Speed shooting competition

The Steel Challenge is a speed shooting competition governed by the Steel Challenge Shooting Association (SCSA) that consists of eight standardized stages with steel targets in three sizes; small circular, large circular and rectangular targets. Competitors are scored solely by the time it takes them to complete each stage, and the match winner is the competitor with the lowest overall time.

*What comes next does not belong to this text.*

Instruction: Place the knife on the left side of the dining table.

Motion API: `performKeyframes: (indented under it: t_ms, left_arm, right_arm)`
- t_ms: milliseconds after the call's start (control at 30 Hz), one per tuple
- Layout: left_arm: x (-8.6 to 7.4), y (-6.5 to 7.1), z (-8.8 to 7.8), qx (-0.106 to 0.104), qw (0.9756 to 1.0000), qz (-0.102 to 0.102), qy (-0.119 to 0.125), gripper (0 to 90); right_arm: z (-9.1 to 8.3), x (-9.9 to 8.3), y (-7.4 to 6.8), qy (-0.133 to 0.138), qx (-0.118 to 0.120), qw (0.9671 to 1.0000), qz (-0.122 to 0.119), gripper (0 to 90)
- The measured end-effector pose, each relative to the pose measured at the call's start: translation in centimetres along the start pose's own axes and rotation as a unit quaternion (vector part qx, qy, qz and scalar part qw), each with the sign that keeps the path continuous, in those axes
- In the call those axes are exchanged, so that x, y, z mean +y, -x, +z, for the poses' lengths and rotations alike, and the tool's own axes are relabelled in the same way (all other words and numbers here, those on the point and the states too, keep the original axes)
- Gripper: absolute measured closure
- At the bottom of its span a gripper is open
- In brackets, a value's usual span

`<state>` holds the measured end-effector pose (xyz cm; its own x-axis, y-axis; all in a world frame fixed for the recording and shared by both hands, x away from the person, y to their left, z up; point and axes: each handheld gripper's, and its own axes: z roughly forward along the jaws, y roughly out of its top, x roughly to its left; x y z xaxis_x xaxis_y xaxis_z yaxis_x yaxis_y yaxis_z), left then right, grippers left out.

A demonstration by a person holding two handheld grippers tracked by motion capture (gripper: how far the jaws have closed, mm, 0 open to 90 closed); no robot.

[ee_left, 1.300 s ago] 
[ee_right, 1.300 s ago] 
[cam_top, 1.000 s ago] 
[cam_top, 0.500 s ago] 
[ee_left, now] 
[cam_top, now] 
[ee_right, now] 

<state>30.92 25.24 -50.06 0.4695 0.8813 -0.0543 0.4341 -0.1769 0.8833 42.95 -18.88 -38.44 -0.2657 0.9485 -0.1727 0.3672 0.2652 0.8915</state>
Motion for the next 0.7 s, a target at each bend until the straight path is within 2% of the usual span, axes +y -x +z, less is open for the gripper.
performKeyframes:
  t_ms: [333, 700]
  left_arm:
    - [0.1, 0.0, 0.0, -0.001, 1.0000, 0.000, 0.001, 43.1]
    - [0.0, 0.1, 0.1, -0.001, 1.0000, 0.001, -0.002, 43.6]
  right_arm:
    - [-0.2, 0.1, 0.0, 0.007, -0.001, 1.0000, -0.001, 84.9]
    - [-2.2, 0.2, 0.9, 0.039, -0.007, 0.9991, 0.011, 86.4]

Steel Challenge has many similarities with IPSC, but has a more TV- and spectator friendly format because of simpler rules and the stages being the same from year to year. Because of this, Steel Challenge has become a place where speed records are set and broken. The annual World Championship called the World Speed Shooting Championships (WSSC) was held in Frostproof, Florida (2012 and 2013), St. George, Utah (2014), San Luis Obispo, California (2015 - 2017), Talladega, Alabama (2018 - 2023) and draws shooters from around the world. Up until 2011 the World Championship used to be held in Piru, California each year.

== History ==
The competition was founded in 1981 by Mike Dalton and Mike Fichman. The Steel Challenge World Speed Shooting Championships have grown to one of the largest professional pistol competitions in America. In 2007, more than 220 competitors from the United States and around the world competed for a portion of the $390,000 in cash and prizes - the largest purse in competitive pistol shooting.

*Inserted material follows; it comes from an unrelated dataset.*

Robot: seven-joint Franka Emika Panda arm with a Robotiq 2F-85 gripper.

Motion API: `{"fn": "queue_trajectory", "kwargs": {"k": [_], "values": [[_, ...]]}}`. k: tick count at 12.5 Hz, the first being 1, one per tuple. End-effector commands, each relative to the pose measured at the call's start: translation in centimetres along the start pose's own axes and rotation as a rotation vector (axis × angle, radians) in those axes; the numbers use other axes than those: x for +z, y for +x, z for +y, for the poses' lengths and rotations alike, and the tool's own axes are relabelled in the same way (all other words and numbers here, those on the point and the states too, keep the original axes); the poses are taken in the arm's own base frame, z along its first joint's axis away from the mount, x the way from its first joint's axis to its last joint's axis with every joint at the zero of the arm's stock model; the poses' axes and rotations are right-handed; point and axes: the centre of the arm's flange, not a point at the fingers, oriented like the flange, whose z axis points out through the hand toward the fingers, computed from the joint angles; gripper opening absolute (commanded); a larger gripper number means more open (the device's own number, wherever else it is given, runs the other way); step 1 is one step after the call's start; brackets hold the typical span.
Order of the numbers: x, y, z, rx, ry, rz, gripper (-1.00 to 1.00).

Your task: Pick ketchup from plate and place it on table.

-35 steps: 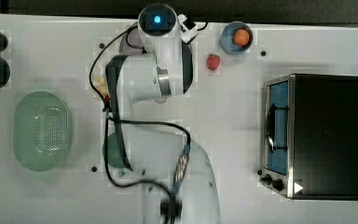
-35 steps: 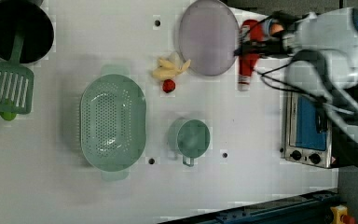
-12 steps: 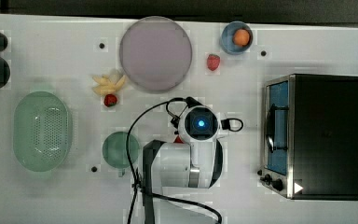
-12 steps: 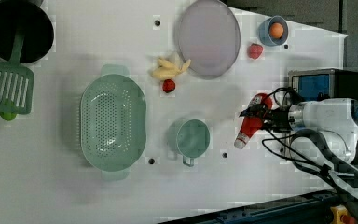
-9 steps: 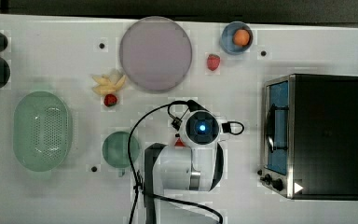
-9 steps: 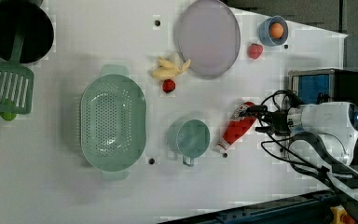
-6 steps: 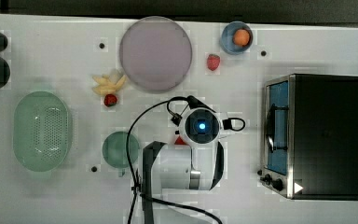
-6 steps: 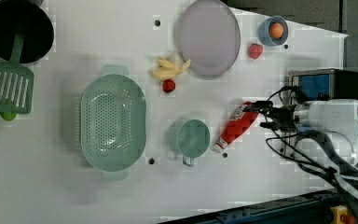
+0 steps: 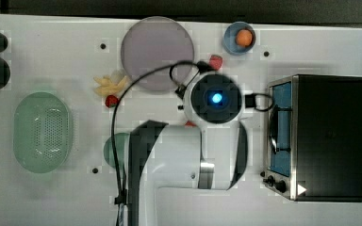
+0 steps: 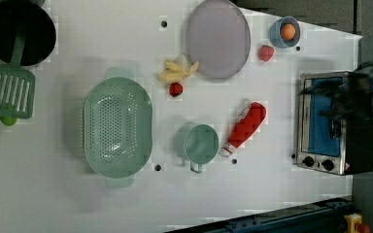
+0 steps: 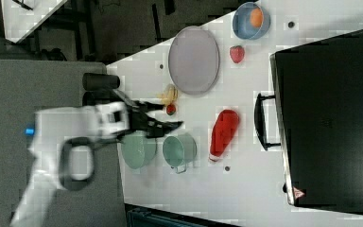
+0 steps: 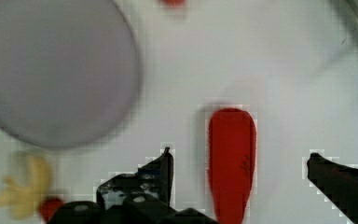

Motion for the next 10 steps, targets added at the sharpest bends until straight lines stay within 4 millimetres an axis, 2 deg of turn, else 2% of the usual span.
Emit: {"fn": "queue_trajectory", "kwargs": {"k": [1, 3, 5, 7, 10], "values": [[-9.2, 1.2, -0.9, 0.082, 0.044, 0.039, 1.00], [-13.1, 1.2, -0.7, 0.084, 0.012, -0.001, 1.00], [-15.4, 0.7, -0.1, 0.087, -0.023, -0.045, 1.00], [-16.3, 0.4, 0.1, 0.086, -0.039, -0.066, 1.00], [-16.0, 0.4, 0.0, 0.086, -0.041, -0.068, 1.00]]}}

Seventy shooters competed in the first Steel Challenge in 1981. John Shaw claimed the first ‘World’s Fastest Shooter’ title along with his share of the $20,000 in cash and prizes.

In the winter of 2007, Dalton and Fichman sold the Steel Challenge to the United States Practical Shooting Association (USPSA) which is the US sanctioning body of IPSC. Since 2007, USPSA has been organizing US National Steel Championship every year in US.

== Stages ==
There are 8 stages with 5 steel targets on each. Shooters get five runs on each stage. Each competitor shoots each stage five times, with their slowest run dropped, excluding the stage Outer Limits where only four runs are shot and the top three counted. The counting times are totaled for their stage score, and the eight stage scores are added together to establish the competitor's match score.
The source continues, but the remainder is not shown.